Take the lines below between the one holding "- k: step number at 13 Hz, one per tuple" and the one holding "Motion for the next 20", inclusive, and copy them exactly. Add nothing.

[[ Available data open ]]

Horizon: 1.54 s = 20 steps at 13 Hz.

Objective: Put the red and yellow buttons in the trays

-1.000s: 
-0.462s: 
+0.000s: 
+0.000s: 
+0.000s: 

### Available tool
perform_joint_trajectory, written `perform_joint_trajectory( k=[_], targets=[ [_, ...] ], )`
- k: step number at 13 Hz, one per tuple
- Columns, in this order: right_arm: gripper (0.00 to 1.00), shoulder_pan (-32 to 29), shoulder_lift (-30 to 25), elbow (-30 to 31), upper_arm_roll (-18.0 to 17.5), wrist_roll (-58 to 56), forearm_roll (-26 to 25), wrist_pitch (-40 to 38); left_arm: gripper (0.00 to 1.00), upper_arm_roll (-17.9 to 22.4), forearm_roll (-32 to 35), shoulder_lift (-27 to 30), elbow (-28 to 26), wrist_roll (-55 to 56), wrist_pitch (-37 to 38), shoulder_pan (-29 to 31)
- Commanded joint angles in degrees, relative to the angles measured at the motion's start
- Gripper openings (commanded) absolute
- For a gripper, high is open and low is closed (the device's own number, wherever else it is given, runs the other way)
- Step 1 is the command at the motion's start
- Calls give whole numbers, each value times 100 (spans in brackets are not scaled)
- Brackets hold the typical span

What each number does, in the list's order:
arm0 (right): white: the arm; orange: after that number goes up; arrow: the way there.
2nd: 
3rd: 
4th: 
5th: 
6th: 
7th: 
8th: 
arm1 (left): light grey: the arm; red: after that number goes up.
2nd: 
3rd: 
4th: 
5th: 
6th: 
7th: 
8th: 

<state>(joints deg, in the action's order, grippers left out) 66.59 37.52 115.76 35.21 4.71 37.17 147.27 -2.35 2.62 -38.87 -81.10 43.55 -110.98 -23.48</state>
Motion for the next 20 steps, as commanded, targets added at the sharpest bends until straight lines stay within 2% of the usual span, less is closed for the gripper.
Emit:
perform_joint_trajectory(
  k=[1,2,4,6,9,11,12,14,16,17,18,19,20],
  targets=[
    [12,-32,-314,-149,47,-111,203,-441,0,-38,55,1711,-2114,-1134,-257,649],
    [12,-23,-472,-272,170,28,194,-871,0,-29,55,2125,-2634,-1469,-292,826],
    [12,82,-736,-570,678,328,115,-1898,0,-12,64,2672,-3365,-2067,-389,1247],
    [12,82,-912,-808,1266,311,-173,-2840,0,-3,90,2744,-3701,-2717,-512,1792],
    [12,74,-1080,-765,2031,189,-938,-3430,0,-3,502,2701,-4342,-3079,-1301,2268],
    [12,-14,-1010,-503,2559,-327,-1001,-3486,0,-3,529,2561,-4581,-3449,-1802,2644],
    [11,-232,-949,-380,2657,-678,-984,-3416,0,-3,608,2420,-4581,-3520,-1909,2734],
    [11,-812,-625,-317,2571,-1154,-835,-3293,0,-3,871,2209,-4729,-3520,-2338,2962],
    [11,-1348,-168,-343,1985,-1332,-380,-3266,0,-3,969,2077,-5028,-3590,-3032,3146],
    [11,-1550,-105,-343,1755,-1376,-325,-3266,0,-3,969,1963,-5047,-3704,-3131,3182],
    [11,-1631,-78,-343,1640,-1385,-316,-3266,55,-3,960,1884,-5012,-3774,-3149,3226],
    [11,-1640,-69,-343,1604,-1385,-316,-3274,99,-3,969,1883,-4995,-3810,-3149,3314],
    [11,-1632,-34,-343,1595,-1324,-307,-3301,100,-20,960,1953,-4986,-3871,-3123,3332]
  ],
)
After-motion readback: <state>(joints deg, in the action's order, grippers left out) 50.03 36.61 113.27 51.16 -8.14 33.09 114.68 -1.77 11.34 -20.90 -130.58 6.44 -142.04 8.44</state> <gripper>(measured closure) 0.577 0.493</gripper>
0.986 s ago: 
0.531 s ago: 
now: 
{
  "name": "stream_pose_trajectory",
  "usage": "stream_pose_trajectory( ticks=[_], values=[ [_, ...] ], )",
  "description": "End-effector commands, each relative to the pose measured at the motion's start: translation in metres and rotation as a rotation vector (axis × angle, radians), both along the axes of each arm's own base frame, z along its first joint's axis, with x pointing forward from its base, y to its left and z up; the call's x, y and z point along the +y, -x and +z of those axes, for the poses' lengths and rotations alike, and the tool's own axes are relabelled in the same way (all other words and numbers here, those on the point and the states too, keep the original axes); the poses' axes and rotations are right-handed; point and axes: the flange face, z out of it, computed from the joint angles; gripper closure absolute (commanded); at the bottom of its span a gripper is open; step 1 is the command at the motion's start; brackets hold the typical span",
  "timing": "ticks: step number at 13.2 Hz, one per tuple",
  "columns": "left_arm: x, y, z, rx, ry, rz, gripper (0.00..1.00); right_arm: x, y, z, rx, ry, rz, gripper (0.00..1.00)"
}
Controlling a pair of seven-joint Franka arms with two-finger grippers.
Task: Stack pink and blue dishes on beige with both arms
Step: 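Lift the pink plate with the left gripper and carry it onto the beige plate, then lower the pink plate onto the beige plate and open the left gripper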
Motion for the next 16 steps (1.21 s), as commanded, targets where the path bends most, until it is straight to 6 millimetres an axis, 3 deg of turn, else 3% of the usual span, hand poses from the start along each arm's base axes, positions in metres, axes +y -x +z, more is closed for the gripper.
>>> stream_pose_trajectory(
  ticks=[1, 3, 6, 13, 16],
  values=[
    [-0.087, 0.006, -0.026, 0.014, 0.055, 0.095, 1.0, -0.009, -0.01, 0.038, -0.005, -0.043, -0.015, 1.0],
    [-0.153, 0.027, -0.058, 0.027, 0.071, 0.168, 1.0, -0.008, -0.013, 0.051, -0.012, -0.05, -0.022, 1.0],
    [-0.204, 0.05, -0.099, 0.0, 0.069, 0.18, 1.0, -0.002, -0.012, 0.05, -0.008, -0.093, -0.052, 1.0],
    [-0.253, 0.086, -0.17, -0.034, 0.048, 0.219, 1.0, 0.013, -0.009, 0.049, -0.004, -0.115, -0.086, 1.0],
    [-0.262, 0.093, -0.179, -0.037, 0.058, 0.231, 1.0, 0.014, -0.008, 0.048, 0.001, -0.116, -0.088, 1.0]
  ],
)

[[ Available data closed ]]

• Task answer
- k: step number at 13 Hz, one per tuple
- Columns, in this order: right_arm: gripper (0.00 to 1.00), shoulder_pan (-32 to 29), shoulder_lift (-30 to 25), elbow (-30 to 31), upper_arm_roll (-18.0 to 17.5), wrist_roll (-58 to 56), forearm_roll (-26 to 25), wrist_pitch (-40 to 38); left_arm: gripper (0.00 to 1.00), upper_arm_roll (-17.9 to 22.4), forearm_roll (-32 to 35), shoulder_lift (-27 to 30), elbow (-28 to 26), wrist_roll (-55 to 56), wrist_pitch (-37 to 38), shoulder_pan (-29 to 31)
- Commanded joint angles in degrees, relative to the angles measured at the motion's start
- Gripper openings (commanded) absolute
- For a gripper, high is open and low is closed (the device's own number, wherever else it is given, runs the other way)
- Step 1 is the command at the motion's start
- Calls give whole numbers, each value times 100 (spans in brackets are not scaled)
- Brackets hold the typical span

What each number does, in the list's order:
arm0 (right): white: the arm; orange: after that number goes up; arrow: the way there.
2nd: 
3rd: 
4th: 
5th: 
6th: 
7th: 
8th: 
arm1 (left): light grey: the arm; red: after that number goes up.
2nd: 
3rd: 
4th: 
5th: 
6th: 
7th: 
8th: 

<state>(joints deg, in the action's order, grippers left out) 66.59 37.52 115.76 35.21 4.71 37.17 147.27 -2.35 2.62 -38.87 -81.10 43.55 -110.98 -23.48</state>
Motion for the next 20 steps, as commanded, targets added at the sharpest bends until straight lines stay within 2% of the usual span, less is closed for the gripper.

The required output is now complete.